§ **Task goal**
Reproduce only the lines of the material below that start at the line containing "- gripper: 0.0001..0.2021" and stop at the line containing "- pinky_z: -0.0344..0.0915". Keep both end lines.
====== The records ======
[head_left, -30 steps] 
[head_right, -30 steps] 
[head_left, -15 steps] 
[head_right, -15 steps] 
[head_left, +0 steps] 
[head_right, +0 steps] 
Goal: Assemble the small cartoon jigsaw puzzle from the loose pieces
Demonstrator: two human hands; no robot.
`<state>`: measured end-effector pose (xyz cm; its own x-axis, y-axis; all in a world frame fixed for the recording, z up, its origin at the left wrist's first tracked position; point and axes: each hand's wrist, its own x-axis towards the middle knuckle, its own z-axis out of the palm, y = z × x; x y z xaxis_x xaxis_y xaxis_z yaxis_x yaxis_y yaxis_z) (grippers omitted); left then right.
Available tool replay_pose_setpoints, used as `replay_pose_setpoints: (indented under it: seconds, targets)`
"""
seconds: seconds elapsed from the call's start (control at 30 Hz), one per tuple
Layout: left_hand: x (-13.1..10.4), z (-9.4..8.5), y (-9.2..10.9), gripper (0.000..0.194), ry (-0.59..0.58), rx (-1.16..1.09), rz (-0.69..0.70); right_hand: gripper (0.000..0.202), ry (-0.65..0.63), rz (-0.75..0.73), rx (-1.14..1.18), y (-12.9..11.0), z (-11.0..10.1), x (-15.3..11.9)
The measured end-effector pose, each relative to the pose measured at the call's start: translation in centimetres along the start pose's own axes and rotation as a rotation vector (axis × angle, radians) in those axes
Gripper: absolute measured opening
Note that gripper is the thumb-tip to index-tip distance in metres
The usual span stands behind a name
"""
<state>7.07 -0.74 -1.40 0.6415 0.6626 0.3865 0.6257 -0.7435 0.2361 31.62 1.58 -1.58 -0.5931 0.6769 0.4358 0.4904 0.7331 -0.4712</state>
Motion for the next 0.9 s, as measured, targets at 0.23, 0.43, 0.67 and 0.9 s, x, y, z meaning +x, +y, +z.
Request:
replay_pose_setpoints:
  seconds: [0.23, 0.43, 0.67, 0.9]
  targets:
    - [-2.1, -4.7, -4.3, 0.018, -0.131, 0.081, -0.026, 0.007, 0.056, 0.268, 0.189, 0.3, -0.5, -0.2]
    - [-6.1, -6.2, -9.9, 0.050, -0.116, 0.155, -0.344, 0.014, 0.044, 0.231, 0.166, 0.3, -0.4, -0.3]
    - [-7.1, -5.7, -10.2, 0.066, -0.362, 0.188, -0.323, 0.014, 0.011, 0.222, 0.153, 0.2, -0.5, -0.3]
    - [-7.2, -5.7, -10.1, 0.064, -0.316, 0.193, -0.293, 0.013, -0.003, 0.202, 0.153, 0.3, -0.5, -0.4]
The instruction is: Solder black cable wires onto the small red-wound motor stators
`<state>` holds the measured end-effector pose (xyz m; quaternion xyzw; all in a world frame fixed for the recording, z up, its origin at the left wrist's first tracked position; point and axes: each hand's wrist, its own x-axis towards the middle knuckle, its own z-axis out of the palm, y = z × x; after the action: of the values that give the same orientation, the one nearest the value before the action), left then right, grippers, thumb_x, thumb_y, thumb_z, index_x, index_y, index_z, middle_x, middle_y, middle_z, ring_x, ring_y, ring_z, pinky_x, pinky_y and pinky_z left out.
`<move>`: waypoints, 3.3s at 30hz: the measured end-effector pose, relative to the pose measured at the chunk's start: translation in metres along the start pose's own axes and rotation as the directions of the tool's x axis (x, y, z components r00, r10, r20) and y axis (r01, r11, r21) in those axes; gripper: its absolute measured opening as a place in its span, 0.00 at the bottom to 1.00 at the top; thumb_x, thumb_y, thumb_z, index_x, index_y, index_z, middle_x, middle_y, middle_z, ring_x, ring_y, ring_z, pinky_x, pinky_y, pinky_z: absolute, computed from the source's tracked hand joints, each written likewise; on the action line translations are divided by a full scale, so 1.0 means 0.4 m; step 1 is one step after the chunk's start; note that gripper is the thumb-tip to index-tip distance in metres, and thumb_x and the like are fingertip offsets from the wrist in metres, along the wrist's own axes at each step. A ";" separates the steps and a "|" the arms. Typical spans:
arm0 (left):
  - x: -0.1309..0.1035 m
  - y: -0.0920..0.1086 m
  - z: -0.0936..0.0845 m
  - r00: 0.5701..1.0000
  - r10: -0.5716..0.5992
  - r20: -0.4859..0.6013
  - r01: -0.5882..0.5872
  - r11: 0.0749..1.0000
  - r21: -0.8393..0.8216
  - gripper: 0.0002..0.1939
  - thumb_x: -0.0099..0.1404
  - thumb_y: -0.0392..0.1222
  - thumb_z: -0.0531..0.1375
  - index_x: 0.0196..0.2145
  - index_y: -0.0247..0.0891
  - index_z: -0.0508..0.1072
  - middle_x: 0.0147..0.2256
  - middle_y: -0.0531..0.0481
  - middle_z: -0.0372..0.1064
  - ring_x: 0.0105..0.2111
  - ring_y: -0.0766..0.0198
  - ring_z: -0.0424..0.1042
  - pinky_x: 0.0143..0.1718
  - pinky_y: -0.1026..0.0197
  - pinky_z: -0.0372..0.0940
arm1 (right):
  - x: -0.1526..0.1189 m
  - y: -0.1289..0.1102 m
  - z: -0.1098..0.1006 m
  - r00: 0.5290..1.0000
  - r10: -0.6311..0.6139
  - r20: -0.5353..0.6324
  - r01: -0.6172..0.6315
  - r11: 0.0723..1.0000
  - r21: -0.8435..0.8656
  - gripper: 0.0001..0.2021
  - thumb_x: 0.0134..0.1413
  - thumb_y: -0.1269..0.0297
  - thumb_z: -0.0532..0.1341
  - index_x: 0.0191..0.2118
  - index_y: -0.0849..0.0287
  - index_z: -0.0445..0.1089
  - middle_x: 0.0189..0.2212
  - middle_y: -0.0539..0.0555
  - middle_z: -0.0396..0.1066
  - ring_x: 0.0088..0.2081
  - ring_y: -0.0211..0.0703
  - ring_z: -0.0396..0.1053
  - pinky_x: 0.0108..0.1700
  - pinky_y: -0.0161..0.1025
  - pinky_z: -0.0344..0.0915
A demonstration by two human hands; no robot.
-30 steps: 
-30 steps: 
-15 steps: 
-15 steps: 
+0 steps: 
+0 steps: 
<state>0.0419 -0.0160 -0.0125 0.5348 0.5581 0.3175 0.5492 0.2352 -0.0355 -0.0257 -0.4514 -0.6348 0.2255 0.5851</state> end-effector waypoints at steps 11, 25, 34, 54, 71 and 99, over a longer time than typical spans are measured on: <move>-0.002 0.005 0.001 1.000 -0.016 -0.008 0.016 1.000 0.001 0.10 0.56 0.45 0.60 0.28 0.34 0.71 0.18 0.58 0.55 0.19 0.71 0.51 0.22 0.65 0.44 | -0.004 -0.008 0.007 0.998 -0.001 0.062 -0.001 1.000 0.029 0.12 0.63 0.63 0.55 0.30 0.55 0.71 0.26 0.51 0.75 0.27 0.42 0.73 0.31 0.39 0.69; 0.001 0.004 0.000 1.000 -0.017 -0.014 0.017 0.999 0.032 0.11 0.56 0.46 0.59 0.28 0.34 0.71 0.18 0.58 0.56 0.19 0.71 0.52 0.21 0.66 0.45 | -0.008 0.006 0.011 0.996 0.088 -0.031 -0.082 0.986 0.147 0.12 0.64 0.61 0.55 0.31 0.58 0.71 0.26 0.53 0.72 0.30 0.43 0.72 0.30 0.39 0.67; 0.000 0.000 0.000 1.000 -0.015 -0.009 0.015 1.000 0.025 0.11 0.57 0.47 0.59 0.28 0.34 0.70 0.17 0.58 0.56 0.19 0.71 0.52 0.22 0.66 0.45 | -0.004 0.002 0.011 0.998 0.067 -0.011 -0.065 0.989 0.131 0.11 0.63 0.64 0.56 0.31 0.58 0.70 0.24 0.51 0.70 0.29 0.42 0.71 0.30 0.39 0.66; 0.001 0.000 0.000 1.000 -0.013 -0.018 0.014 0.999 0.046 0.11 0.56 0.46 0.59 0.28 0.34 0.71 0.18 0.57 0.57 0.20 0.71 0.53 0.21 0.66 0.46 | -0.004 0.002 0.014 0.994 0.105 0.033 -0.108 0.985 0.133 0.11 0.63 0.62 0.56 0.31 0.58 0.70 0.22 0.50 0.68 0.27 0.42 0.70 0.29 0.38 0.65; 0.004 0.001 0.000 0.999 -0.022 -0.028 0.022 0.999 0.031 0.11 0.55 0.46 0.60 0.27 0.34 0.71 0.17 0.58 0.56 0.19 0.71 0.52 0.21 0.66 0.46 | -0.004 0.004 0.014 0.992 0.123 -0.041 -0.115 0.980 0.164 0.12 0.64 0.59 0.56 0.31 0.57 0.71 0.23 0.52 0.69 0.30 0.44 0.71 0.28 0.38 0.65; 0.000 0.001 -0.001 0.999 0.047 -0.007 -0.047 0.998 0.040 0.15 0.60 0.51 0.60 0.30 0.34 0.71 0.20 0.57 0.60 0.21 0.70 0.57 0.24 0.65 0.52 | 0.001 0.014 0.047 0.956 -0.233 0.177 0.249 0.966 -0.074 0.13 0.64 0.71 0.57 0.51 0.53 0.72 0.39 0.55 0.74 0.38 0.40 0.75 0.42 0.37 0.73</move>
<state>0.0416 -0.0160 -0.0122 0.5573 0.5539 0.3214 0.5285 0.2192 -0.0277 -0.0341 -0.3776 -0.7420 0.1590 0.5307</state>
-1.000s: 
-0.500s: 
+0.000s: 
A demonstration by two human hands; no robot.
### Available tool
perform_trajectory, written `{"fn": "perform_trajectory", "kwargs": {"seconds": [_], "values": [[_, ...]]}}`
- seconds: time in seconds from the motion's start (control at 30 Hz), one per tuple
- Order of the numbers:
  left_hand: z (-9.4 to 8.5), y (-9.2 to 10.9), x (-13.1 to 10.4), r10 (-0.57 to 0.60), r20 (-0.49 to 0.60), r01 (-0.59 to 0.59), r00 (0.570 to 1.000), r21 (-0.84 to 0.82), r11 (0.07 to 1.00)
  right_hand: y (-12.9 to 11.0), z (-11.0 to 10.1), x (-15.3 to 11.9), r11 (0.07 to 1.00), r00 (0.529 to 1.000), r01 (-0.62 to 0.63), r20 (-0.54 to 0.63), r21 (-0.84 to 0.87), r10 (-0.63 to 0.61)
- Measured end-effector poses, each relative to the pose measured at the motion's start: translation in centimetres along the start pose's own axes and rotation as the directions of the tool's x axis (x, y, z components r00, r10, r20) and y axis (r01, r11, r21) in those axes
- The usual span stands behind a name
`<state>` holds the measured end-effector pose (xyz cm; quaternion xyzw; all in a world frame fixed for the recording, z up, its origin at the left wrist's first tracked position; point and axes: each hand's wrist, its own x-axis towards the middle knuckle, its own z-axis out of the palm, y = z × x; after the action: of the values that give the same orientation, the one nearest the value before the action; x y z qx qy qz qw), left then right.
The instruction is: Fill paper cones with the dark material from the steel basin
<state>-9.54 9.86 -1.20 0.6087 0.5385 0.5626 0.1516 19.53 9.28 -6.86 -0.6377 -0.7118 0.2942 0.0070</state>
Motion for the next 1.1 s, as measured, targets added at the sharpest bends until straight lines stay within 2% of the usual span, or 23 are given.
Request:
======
§ **Answer to the problem**
  - gripper: 0.0001..0.2021
  - thumb_x: 0.0134..0.1413
  - thumb_y: -0.1269..0.0297
  - thumb_z: -0.0532..0.1341
  - index_x: 0.0191..0.2118
  - index_y: -0.0849..0.0287
  - index_z: -0.0445..0.1089
  - middle_x: 0.0189..0.2212
  - middle_y: -0.0539..0.0555
  - middle_z: -0.0396..0.1066
  - ring_x: 0.0088..0.2081
  - ring_y: -0.0211..0.0703
  - ring_z: -0.0396..0.1053
  - pinky_x: 0.0108..0.1700
  - pinky_y: -0.0161..0.1025
  - pinky_z: -0.0344..0.0915

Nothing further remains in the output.